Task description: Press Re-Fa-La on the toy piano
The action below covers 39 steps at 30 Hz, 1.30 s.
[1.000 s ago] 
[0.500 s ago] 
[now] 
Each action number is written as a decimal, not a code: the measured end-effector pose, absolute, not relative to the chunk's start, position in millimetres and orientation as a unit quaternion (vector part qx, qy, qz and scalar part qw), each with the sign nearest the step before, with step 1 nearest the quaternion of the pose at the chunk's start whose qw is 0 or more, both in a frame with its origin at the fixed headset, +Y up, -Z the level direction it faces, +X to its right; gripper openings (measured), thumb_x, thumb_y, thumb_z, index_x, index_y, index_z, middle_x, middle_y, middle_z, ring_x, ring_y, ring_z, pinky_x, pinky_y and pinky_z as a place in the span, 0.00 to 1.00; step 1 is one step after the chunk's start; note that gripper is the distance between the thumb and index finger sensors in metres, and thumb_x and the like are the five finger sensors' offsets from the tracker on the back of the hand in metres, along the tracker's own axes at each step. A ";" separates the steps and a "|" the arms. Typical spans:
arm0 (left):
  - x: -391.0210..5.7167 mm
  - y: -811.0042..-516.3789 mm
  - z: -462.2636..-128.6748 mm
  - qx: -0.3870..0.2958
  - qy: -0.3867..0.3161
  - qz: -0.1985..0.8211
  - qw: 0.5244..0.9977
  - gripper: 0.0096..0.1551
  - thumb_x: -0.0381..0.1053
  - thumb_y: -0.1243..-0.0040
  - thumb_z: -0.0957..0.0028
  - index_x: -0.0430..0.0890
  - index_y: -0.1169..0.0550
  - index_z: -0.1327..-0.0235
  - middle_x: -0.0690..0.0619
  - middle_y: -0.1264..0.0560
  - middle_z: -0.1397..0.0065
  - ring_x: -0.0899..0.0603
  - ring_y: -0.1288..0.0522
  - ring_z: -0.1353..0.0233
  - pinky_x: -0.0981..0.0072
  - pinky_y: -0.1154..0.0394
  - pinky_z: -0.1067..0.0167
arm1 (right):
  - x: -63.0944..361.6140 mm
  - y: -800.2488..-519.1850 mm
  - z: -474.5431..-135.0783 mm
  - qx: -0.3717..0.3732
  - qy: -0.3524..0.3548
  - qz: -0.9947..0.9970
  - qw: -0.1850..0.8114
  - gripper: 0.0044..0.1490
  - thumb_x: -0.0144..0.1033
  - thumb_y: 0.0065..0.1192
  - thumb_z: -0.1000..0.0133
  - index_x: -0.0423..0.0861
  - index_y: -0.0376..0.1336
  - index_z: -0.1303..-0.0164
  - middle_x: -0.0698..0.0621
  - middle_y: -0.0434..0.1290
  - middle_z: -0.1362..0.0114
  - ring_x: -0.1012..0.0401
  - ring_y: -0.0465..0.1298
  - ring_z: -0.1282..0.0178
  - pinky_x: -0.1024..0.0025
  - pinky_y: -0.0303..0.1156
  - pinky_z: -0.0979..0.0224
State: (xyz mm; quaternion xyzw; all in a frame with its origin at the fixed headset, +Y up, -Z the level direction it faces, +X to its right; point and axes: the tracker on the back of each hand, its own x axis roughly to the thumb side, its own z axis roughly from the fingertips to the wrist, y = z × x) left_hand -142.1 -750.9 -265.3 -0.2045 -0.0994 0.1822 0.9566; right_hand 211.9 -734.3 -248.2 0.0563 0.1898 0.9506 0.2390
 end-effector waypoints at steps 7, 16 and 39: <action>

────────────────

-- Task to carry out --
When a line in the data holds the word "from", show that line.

-- Exercise solution --
Each action number is written as a decimal, not a code: the measured end-effector pose, absolute, not relative to the chunk's start, position in millimetres and orientation as a unit quaternion (vector part qx, qy, qz and scalar part qw), each with the sign nearest the step before, with step 1 nearest the quaternion of the pose at the chunk's start whose qw is 0 or more, both in a frame with its origin at the fixed headset, +Y up, -Z the level direction it faces, +X to its right; gripper openings (measured), thumb_x, thumb_y, thumb_z, index_x, index_y, index_z, middle_x, middle_y, middle_z, ring_x, ring_y, ring_z, pinky_x, pinky_y and pinky_z as a place in the span, 0.00 to 1.00; step 1 is one step after the chunk's start; note that gripper is the distance between the thumb and index finger sensors in metres, and thumb_x and the like are the five finger sensors' offsets from the tracker on the back of the hand in metres, along the tracker's own axes at each step. A ";" separates the steps and a "|" the arms. Typical spans:
State: (xyz mm; quaternion xyzw; all in a frame with its origin at the fixed headset, +Y up, -Z the level direction it faces, +X to its right; point and axes: the tracker on the back of each hand, its own x axis roughly to the thumb side, its own z axis roughly from the fingertips to the wrist, y = z × x) left_hand -142.1 -750.9 -265.3 -0.2045 -0.0994 0.1822 0.9566; right_hand 211.9 -734.3 -248.2 0.0563 0.1898 0.9506 0.2390

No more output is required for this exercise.